> **TASK INSTRUCTIONS**
Could you write out each entry exactly as it reads?

[Dataset records]
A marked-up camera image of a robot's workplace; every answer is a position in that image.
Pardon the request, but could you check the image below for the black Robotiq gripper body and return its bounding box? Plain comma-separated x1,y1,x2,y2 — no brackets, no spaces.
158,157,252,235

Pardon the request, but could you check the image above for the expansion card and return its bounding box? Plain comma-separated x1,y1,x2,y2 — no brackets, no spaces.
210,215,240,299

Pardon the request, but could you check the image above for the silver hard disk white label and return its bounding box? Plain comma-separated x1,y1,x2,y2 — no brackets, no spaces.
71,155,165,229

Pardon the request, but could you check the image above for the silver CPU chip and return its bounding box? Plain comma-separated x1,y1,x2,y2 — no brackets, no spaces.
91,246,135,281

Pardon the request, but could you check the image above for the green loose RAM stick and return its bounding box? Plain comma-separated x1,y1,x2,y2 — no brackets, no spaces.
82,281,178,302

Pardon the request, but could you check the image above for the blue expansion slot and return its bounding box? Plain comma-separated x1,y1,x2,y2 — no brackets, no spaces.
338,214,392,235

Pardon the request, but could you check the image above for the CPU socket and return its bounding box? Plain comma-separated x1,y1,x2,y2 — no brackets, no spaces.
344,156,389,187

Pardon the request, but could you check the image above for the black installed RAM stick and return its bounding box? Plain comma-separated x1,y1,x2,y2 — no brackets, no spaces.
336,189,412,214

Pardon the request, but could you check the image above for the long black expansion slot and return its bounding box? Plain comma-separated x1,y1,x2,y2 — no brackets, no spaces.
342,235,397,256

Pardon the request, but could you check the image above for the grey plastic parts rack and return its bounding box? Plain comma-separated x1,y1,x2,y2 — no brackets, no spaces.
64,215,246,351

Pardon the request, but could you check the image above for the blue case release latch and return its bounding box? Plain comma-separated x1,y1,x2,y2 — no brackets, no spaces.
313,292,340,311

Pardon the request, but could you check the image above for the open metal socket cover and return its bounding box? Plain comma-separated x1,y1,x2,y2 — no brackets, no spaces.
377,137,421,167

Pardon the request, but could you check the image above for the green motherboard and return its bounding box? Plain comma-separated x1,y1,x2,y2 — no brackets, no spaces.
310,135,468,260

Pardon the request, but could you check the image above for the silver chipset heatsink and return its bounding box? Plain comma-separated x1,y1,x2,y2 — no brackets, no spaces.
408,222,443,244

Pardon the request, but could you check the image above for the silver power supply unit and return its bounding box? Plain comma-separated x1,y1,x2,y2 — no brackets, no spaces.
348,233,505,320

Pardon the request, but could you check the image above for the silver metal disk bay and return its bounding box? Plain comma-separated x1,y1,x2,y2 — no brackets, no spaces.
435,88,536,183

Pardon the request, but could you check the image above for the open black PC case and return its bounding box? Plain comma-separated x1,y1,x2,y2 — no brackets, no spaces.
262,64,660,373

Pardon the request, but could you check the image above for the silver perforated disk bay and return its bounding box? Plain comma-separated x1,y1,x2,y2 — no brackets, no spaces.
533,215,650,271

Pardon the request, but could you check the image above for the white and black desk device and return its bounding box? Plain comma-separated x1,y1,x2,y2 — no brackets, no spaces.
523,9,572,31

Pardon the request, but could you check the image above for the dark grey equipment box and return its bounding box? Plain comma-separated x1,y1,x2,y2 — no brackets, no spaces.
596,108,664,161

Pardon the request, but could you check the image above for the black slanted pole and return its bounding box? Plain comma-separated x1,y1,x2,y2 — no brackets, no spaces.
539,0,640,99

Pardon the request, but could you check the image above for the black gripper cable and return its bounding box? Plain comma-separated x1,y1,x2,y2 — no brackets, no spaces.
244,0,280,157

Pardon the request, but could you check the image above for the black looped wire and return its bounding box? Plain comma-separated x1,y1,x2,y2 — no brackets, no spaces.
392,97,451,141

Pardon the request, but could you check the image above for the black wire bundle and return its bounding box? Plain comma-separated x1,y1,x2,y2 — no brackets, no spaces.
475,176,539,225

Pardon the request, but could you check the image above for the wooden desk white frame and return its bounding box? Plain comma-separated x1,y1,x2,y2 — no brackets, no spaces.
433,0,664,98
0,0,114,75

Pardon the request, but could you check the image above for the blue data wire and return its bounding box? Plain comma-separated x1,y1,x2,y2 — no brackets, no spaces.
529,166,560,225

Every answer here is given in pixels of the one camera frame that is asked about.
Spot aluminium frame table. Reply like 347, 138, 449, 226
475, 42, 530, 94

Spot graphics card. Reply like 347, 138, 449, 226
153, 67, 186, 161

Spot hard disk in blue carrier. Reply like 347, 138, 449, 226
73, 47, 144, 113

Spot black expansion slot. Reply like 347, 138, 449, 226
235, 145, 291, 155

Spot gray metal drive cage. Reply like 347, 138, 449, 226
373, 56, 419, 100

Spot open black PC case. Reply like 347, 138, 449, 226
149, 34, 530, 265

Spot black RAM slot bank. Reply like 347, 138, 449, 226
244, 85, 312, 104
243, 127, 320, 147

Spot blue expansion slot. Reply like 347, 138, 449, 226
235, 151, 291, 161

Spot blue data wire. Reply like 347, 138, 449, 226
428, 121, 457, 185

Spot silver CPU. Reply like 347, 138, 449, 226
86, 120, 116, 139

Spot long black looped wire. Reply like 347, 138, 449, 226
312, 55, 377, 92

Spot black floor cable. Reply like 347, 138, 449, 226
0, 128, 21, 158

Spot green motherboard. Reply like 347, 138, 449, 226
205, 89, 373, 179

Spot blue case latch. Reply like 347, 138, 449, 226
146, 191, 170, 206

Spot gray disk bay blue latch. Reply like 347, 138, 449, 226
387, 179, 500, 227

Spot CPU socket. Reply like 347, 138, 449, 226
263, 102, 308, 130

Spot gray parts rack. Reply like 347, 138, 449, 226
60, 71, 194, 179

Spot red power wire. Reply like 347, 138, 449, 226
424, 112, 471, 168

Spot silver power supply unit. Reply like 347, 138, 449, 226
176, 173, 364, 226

> **SOLUTION TO THIS EXERCISE**
A marked-up camera image of a robot's workplace; every answer is a position in that image.
Pardon the request, but could you check the image below for the black Robotiq gripper body and return its bounding box? Plain comma-separated x1,y1,x2,y2 — no brackets, no spaces.
158,157,252,235

Pardon the request, but could you check the image above for the expansion card and return its bounding box? Plain comma-separated x1,y1,x2,y2 — no brackets, no spaces.
210,215,240,299

Pardon the request, but could you check the image above for the silver hard disk white label and return its bounding box? Plain comma-separated x1,y1,x2,y2 — no brackets, no spaces.
71,155,165,229

Pardon the request, but could you check the image above for the silver CPU chip and return its bounding box? Plain comma-separated x1,y1,x2,y2 — no brackets, no spaces.
91,246,135,281

Pardon the request, but could you check the image above for the green loose RAM stick and return its bounding box? Plain comma-separated x1,y1,x2,y2 — no brackets, no spaces.
82,281,178,302

Pardon the request, but could you check the image above for the blue expansion slot and return its bounding box? Plain comma-separated x1,y1,x2,y2 — no brackets, no spaces.
338,214,392,235

Pardon the request, but could you check the image above for the CPU socket and return its bounding box? Plain comma-separated x1,y1,x2,y2 — no brackets, no spaces.
344,156,389,187

Pardon the request, but could you check the image above for the black installed RAM stick and return its bounding box? Plain comma-separated x1,y1,x2,y2 — no brackets, no spaces.
336,189,412,214

Pardon the request, but could you check the image above for the long black expansion slot and return its bounding box? Plain comma-separated x1,y1,x2,y2 — no brackets, no spaces.
342,235,397,256

Pardon the request, but could you check the image above for the grey plastic parts rack and return its bounding box? Plain comma-separated x1,y1,x2,y2 — no brackets, no spaces.
64,215,246,351

Pardon the request, but could you check the image above for the blue case release latch and return its bounding box? Plain comma-separated x1,y1,x2,y2 — no brackets, no spaces.
313,292,340,311

Pardon the request, but could you check the image above for the open metal socket cover and return its bounding box? Plain comma-separated x1,y1,x2,y2 — no brackets, no spaces.
377,137,421,167

Pardon the request, but could you check the image above for the green motherboard and return its bounding box? Plain comma-separated x1,y1,x2,y2 — no brackets, no spaces.
310,135,468,260

Pardon the request, but could you check the image above for the silver chipset heatsink and return its bounding box? Plain comma-separated x1,y1,x2,y2 — no brackets, no spaces.
408,222,443,244

Pardon the request, but could you check the image above for the silver power supply unit and return its bounding box? Plain comma-separated x1,y1,x2,y2 — no brackets, no spaces.
348,233,505,320

Pardon the request, but could you check the image above for the silver metal disk bay and return its bounding box? Plain comma-separated x1,y1,x2,y2 — no brackets, no spaces.
435,88,536,183

Pardon the request, but could you check the image above for the open black PC case and return its bounding box? Plain comma-separated x1,y1,x2,y2 — no brackets, no spaces.
262,64,660,373

Pardon the request, but could you check the image above for the silver perforated disk bay and return its bounding box? Plain comma-separated x1,y1,x2,y2 — no brackets, no spaces.
533,215,650,271

Pardon the request, but could you check the image above for the white and black desk device and return its bounding box? Plain comma-separated x1,y1,x2,y2 — no brackets, no spaces.
523,9,572,31

Pardon the request, but could you check the image above for the dark grey equipment box and return its bounding box? Plain comma-separated x1,y1,x2,y2 — no brackets, no spaces.
596,108,664,161

Pardon the request, but could you check the image above for the black slanted pole and return its bounding box? Plain comma-separated x1,y1,x2,y2 — no brackets, no spaces.
539,0,640,99

Pardon the request, but could you check the image above for the black gripper cable and return its bounding box? Plain comma-separated x1,y1,x2,y2 — no brackets, no spaces.
244,0,280,157

Pardon the request, but could you check the image above for the black looped wire and return its bounding box? Plain comma-separated x1,y1,x2,y2 — no brackets, no spaces.
392,97,451,141

Pardon the request, but could you check the image above for the black wire bundle and return its bounding box? Plain comma-separated x1,y1,x2,y2 — no brackets, no spaces.
475,176,539,225

Pardon the request, but could you check the image above for the wooden desk white frame and return its bounding box? Plain comma-separated x1,y1,x2,y2 — no brackets, no spaces.
433,0,664,98
0,0,114,75

Pardon the request, but could you check the image above for the blue data wire and return its bounding box? Plain comma-separated x1,y1,x2,y2 — no brackets, no spaces.
529,166,560,225

Every answer here is given in pixels of the one camera frame that is asked about.
Spot aluminium frame table. Reply like 347, 138, 449, 226
475, 42, 530, 94

Spot graphics card. Reply like 347, 138, 449, 226
153, 67, 186, 161

Spot hard disk in blue carrier. Reply like 347, 138, 449, 226
73, 47, 144, 113

Spot black expansion slot. Reply like 347, 138, 449, 226
235, 145, 291, 155

Spot gray metal drive cage. Reply like 347, 138, 449, 226
373, 56, 419, 100

Spot open black PC case. Reply like 347, 138, 449, 226
149, 34, 530, 265

Spot black RAM slot bank. Reply like 347, 138, 449, 226
244, 85, 312, 104
243, 127, 320, 147

Spot blue expansion slot. Reply like 347, 138, 449, 226
235, 151, 291, 161

Spot blue data wire. Reply like 347, 138, 449, 226
428, 121, 457, 185

Spot silver CPU. Reply like 347, 138, 449, 226
86, 120, 116, 139

Spot long black looped wire. Reply like 347, 138, 449, 226
312, 55, 377, 92

Spot black floor cable. Reply like 347, 138, 449, 226
0, 128, 21, 158

Spot green motherboard. Reply like 347, 138, 449, 226
205, 89, 373, 179

Spot blue case latch. Reply like 347, 138, 449, 226
146, 191, 170, 206

Spot gray disk bay blue latch. Reply like 347, 138, 449, 226
387, 179, 500, 227

Spot CPU socket. Reply like 347, 138, 449, 226
263, 102, 308, 130

Spot gray parts rack. Reply like 347, 138, 449, 226
60, 71, 194, 179

Spot red power wire. Reply like 347, 138, 449, 226
424, 112, 471, 168

Spot silver power supply unit. Reply like 347, 138, 449, 226
176, 173, 364, 226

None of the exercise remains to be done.